Se diría que ésta puede ser para el Barça la temporada
perfecta. Por lo pronto, ha firmado el mejor arranque de campaña de la historia
de La Liga poniendo, además, tierra de por medio (11 puntos) respecto al Real
Madrid, que aunque parece no postularse como rival directo esta temporada –el
Atlético sigue su estela, a 3 puntos–, huelga decir lo que esa distancia
representa para la experiencia común de ambos clubs y aficiones. 11 puntos, ahí
es nada. Además, el conjunto de Tito se ha asegurado la primera plaza de la
liguilla de la Liga de Campeones, su andadura por el torneo del K.O transcurre,
por el momento, plácidamente, y por si fuera poco las principales piezas del
engranaje barcelonista funcionan este año como un tiro –Xavi, incuestionable;
Iniesta, finísimo; Messi, infinito–. Todo son buenas sensaciones. Se diría que el vestido confeccionado este año no tiene ni
un rasguño, ni un pequeño lamparón, y que en este baile de gala el Barça va a salir
triunfante.
Sin embargo, no es así. La parroquia culer no es de las que
se queda satisfecha con un excelente, siempre aspira a matrícula, y eso es algo
a lo que uno ya se tiene que ir acostumbrando. Porque el Barça es un niño consentido
–de los que dan ganas de collejear– criado en la mejor de las casas, un pequeño
burgués que no conoce mundos míseros y que no admite un mundo en el que quepan
los descuidos. Por eso el hincha barcelonista trata siempre de buscar una tara,
un motivo por el que preocuparse –como encontrando placer en la incertidumbre, envidiosos de los que viven al filo del abismo–.
Porque, a pesar de rozar la perfección, de permanecer en una suerte de limbo,
de estado permanente de placidez e imperturbabilidad, este aficionado necesita la
queja y la lamentación como el hambre, la necesita del mismo modo que necesita
el aire para estar vivo. Se diría que la perfección amodorra el espíritu, que la
experiencia de un estado invariable convierte algo a priori divertido en algo
terriblemente aburrido. Como en la vida misma. Es por eso que los triunfos, el
reconocimiento mundial, los goles a mansalva no llegan a satisfacer por
completo al aficionado de este club, deudor del ‘mecagüen’, de las belicosas
tertulias de bar y de las cruzadas ad infinitum. Porque el futbolero es, per se, un ser
lleno de odio, y el futbol es la letrina. Siempre hay
alguien sobre el que echar la pota, porque si no lo hubiera nada de esto
tendría sentido –las cavernas mediáticas bien que lo saben y no sólo le sacan
partido si no que contribuyen a perpetuar ese tipo de comportamientos–. ¿Pero cuál es esta
vez? ¿Dónde apunta el martillo pilón ahora que el equipo vive el mejor arranque liguero de su historia? Pues en Alexis Sánchez.

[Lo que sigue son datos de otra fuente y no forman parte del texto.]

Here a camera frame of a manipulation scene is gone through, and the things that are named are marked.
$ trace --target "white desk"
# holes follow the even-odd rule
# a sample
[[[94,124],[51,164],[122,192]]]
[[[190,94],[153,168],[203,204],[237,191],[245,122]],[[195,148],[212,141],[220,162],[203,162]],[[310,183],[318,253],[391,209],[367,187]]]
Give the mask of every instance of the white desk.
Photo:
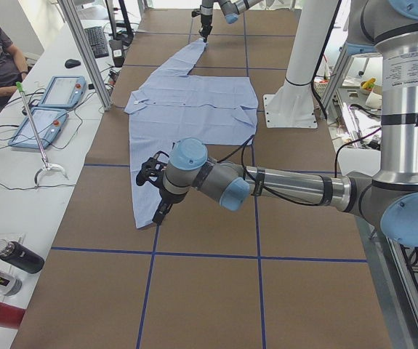
[[[83,21],[85,28],[104,23],[106,22],[98,20]],[[26,93],[46,87],[51,77],[55,75],[82,75],[90,84],[91,79],[84,65],[72,69],[65,68],[64,63],[68,58],[82,61],[69,27],[65,25],[23,82]],[[97,64],[100,70],[106,69],[109,64],[113,64],[111,55],[97,59]],[[19,97],[18,92],[13,96],[13,98],[16,97]],[[9,104],[0,113],[0,125],[19,124],[24,119],[21,109],[22,103],[20,101]],[[61,151],[53,147],[47,148],[49,160],[64,166],[68,179],[64,178],[60,172],[48,172],[47,174],[45,172],[41,176],[41,185],[76,184],[84,158],[92,144],[103,114],[97,95],[92,95],[84,105],[77,109],[77,113],[82,117],[84,123],[69,146]],[[78,124],[79,120],[75,114],[69,113],[68,120],[54,144],[58,147],[64,146]],[[0,137],[11,137],[14,132],[13,128],[1,128]],[[0,147],[5,145],[7,145],[7,141],[0,141]],[[21,151],[11,147],[0,150],[0,182],[11,188],[34,186],[34,175],[41,166],[42,161],[38,151]],[[73,187],[27,191],[10,191],[0,187],[0,233],[24,234],[23,244],[41,256],[47,257],[72,192]],[[40,273],[31,275],[17,268],[12,270],[13,275],[23,282],[23,287],[15,296],[5,297],[4,302],[26,308]],[[16,330],[0,328],[0,349],[9,348],[15,335]]]

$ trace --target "tile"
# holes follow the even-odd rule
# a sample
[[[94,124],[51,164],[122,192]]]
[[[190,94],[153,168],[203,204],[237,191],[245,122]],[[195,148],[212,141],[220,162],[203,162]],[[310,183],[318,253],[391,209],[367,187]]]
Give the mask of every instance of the tile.
[[[245,68],[194,68],[189,75],[199,76],[247,76]]]
[[[269,349],[390,349],[367,264],[262,261]]]
[[[256,260],[157,256],[141,349],[262,347]]]
[[[212,36],[196,67],[246,67],[243,36]]]
[[[351,214],[259,198],[262,256],[366,259]]]
[[[112,106],[104,112],[85,164],[129,165],[129,117]]]
[[[296,35],[298,22],[289,9],[248,11],[245,15],[247,35]]]
[[[326,120],[318,120],[317,129],[268,129],[264,113],[257,115],[257,165],[288,171],[333,171],[335,152]]]
[[[264,95],[274,95],[283,86],[285,75],[286,69],[249,69],[249,78],[259,100],[258,110],[264,110]]]
[[[136,34],[125,65],[161,65],[188,44],[188,35]]]
[[[208,42],[212,41],[213,35],[244,35],[244,14],[240,15],[238,20],[233,24],[226,23],[225,16],[219,9],[214,9],[212,17],[212,32],[209,35]],[[199,35],[201,29],[201,18],[196,17],[193,20],[192,34]]]
[[[134,67],[124,65],[113,89],[112,101],[118,107],[126,107],[131,92],[136,91],[157,67]]]
[[[250,68],[288,68],[294,38],[248,36],[247,57]]]
[[[85,166],[55,247],[152,251],[155,226],[136,229],[128,167]]]
[[[11,348],[134,347],[149,264],[143,255],[51,251]]]
[[[235,147],[209,146],[209,155],[221,159]],[[240,164],[240,153],[230,159]],[[250,149],[245,154],[251,164]],[[254,199],[232,212],[197,190],[172,207],[159,230],[157,250],[203,254],[257,255]]]
[[[190,33],[191,9],[146,9],[138,31],[151,33]]]

Al chileno se le fichó por sus aptitudes ofensivas –por su
desborde, su velocidad y su gol–, y el hecho de que no esté rindiendo en esos
términos está empezando a inquietar al Camp Nou. Hay un murmullo, aquel de siempre. Y lo sabe, y
cuando recibe el balón no se atreve a encarar al contrario y la suelta rápido y
se limita a cumplir consignas de juego colectivo, si bien no es suficiente para
ser un extremo puro. Parece estar atenazado, es cierto, y es que la presión que ejerce
la grada sobre el jugador es de aúpa si tenemos en cuenta que ésta es
inversamente proporcional al nivel de juego desplegado por el equipo. Esto es;
un Barça impecable es un Barça que no se puede permitir el mínimo fallo. Hace
lustros –desde Cruyff– que la relevancia de los defectos que pueda tener el
Barça se bareman en base a sus virtudes. Como sus virtudes son muchas y muy
buenas, los pocos defectos que pueda tener y que en un contexto ‘normal’ serían
irrelevantes, aquí brillan y se convierten en problema capital. Pero a Alexis sólo
le falta un gol para pasarle el muerto a otro. Y siempre hay otro.